■ GOAL OF THE EXERCISE
Show each line of the data below in which "item" occurs.
*** DATA FOR PROCESSING
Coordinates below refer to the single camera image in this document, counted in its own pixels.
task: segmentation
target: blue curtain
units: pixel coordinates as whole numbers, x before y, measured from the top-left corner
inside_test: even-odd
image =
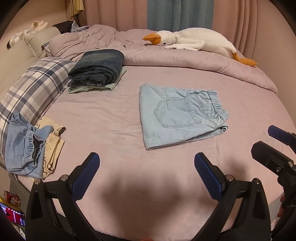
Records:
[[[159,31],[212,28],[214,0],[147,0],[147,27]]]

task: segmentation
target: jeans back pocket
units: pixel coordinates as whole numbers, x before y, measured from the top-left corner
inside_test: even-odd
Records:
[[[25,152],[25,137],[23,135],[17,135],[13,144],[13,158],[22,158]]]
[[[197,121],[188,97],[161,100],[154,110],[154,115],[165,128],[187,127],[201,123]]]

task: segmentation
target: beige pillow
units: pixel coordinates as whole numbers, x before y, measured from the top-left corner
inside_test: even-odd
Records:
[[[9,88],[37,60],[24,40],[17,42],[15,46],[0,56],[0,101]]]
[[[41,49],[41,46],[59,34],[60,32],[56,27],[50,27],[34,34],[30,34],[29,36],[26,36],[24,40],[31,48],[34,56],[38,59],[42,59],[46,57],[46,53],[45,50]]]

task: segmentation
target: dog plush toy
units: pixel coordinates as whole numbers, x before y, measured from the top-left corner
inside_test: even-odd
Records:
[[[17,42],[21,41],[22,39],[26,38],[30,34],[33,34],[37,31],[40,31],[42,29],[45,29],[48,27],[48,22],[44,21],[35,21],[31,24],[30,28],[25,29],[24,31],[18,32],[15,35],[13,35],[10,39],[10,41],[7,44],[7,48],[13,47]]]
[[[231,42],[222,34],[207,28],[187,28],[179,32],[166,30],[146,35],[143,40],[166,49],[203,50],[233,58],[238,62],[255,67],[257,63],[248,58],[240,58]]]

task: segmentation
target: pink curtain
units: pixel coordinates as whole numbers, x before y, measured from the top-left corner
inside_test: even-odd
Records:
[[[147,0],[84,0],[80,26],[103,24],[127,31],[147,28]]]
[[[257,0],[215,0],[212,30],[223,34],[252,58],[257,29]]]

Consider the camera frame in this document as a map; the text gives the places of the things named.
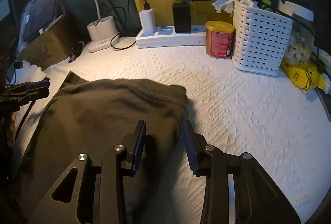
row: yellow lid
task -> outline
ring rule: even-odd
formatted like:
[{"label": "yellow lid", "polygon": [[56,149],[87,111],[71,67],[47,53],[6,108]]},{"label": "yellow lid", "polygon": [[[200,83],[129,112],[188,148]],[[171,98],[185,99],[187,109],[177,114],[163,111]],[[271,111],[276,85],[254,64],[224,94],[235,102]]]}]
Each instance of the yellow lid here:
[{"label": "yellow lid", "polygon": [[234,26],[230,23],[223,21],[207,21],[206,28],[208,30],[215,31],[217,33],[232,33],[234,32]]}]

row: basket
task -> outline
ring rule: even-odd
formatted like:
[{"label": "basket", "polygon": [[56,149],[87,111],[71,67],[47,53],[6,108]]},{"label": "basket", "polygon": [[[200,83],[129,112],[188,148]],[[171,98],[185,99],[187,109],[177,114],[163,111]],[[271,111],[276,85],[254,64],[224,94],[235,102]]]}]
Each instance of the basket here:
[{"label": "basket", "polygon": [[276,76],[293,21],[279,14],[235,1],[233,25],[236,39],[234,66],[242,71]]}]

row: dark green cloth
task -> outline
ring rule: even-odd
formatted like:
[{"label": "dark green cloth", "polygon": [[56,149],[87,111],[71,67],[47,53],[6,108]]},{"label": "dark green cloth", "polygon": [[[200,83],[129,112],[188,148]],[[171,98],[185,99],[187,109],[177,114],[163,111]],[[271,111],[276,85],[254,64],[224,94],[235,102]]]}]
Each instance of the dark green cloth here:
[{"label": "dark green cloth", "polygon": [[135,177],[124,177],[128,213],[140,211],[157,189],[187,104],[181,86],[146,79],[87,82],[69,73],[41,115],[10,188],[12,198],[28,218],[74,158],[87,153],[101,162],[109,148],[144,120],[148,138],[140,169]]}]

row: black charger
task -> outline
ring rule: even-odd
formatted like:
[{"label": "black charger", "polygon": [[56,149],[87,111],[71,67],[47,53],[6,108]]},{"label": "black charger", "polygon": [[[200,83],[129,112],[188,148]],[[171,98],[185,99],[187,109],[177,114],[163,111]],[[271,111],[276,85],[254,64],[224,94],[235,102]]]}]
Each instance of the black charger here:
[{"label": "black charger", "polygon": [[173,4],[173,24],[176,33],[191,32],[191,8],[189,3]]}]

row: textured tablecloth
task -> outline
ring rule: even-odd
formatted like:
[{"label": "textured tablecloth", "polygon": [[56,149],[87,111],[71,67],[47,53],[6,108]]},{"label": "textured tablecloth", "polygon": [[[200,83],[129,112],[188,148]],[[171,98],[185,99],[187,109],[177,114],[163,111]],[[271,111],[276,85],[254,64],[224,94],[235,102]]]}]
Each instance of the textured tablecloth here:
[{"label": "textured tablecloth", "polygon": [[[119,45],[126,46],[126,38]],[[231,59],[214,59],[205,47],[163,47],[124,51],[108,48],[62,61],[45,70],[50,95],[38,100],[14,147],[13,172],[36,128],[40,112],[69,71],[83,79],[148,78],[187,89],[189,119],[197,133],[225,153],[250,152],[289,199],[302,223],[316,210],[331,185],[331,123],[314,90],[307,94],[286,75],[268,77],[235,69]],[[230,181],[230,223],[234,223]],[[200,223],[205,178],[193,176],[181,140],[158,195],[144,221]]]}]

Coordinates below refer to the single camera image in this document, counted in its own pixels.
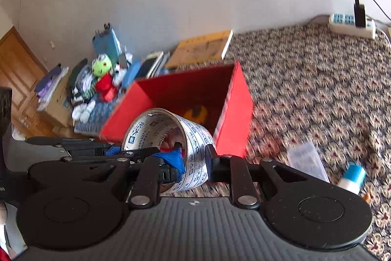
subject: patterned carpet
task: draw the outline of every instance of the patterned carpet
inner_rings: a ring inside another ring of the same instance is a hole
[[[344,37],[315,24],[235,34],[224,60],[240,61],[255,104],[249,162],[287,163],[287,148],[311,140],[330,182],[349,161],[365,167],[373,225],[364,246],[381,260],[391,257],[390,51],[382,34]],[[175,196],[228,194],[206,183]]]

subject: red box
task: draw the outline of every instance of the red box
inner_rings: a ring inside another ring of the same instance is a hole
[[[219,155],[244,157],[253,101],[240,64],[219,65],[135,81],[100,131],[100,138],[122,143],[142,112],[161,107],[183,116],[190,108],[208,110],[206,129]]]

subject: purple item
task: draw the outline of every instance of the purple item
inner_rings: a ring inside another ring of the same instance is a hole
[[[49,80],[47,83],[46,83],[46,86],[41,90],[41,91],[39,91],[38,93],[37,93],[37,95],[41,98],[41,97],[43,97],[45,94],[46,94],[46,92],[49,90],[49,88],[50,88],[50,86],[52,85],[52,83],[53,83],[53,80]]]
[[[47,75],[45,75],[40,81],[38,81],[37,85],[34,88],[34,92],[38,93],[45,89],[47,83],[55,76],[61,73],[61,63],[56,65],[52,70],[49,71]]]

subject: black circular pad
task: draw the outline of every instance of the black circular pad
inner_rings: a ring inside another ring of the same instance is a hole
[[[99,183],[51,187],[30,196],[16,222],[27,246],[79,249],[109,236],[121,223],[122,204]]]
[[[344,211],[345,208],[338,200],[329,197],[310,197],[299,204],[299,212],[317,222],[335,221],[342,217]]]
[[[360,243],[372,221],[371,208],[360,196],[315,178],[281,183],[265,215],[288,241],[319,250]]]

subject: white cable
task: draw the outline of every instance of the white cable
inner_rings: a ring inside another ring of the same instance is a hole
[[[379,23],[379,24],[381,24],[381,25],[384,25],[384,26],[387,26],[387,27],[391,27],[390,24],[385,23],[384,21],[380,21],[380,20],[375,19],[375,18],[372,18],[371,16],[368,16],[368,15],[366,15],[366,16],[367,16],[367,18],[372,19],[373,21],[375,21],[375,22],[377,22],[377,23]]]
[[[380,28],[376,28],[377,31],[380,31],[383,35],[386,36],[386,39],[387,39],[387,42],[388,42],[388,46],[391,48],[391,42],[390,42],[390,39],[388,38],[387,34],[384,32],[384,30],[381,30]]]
******
*** DATA FOR PROCESSING
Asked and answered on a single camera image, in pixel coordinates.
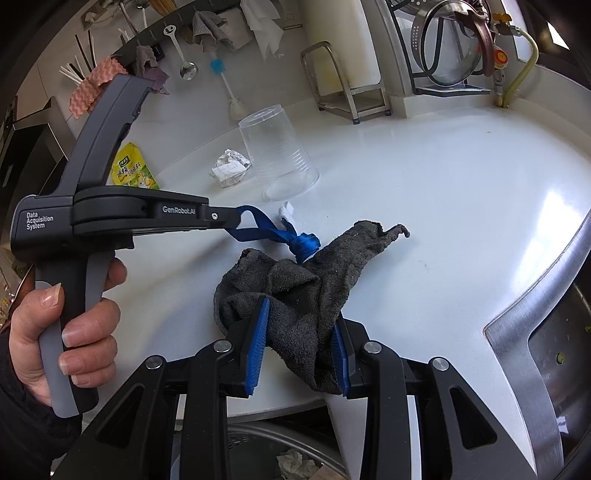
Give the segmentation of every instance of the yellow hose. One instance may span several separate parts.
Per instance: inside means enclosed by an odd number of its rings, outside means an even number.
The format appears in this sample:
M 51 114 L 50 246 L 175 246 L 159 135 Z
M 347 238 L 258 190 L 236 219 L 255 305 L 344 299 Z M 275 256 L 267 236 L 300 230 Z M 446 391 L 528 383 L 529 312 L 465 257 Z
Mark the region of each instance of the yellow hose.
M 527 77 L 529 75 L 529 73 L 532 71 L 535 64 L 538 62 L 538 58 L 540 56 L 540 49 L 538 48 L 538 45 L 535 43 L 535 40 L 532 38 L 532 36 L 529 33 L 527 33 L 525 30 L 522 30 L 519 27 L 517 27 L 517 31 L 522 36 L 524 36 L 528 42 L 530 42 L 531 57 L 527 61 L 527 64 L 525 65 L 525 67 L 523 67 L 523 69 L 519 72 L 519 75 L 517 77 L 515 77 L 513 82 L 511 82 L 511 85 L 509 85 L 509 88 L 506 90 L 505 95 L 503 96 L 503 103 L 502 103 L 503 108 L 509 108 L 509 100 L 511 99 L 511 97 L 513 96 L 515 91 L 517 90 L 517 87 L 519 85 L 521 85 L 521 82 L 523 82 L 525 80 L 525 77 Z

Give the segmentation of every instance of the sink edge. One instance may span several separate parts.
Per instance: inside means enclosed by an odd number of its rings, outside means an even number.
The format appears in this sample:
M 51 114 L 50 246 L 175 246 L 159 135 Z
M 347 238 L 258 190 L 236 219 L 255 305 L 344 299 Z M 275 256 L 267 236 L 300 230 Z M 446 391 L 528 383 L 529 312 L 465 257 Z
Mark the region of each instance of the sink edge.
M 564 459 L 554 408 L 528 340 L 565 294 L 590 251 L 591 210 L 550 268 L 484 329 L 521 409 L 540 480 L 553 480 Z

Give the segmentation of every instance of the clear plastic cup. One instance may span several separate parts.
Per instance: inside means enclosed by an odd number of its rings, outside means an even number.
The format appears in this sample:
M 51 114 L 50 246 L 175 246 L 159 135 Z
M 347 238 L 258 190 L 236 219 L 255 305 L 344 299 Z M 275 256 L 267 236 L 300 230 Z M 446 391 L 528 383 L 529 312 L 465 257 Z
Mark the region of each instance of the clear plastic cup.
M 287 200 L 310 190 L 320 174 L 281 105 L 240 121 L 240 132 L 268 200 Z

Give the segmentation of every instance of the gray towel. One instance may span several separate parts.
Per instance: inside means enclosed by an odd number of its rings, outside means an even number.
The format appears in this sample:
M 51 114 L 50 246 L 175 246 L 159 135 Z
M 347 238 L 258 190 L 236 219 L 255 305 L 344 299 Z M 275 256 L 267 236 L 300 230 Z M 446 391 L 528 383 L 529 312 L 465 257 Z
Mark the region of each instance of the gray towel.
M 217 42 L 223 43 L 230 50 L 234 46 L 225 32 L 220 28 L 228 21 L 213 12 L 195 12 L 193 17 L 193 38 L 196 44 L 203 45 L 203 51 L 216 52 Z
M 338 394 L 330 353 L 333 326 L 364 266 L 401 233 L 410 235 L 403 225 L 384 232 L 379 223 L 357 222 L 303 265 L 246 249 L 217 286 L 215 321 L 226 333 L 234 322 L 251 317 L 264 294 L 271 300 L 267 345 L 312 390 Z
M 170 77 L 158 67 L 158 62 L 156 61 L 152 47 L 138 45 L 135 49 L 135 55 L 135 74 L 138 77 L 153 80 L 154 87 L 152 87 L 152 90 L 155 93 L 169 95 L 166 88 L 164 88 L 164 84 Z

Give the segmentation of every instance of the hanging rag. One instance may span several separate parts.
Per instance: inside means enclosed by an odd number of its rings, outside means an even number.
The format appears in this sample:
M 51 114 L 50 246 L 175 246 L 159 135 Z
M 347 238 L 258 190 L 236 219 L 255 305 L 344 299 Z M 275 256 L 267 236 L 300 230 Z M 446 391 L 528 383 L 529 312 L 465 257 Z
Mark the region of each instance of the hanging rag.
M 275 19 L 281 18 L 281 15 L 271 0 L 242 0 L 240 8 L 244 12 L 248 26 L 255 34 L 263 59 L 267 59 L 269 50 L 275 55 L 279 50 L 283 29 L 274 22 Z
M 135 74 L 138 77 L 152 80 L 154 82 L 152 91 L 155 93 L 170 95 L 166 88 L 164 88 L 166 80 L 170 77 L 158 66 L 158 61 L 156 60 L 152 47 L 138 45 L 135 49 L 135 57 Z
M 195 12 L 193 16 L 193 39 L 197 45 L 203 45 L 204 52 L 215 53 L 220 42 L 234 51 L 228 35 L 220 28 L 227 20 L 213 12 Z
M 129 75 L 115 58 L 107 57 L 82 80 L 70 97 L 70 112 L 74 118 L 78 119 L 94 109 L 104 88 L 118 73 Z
******
■ SOLUTION
subject: purple item
task: draw the outline of every instance of the purple item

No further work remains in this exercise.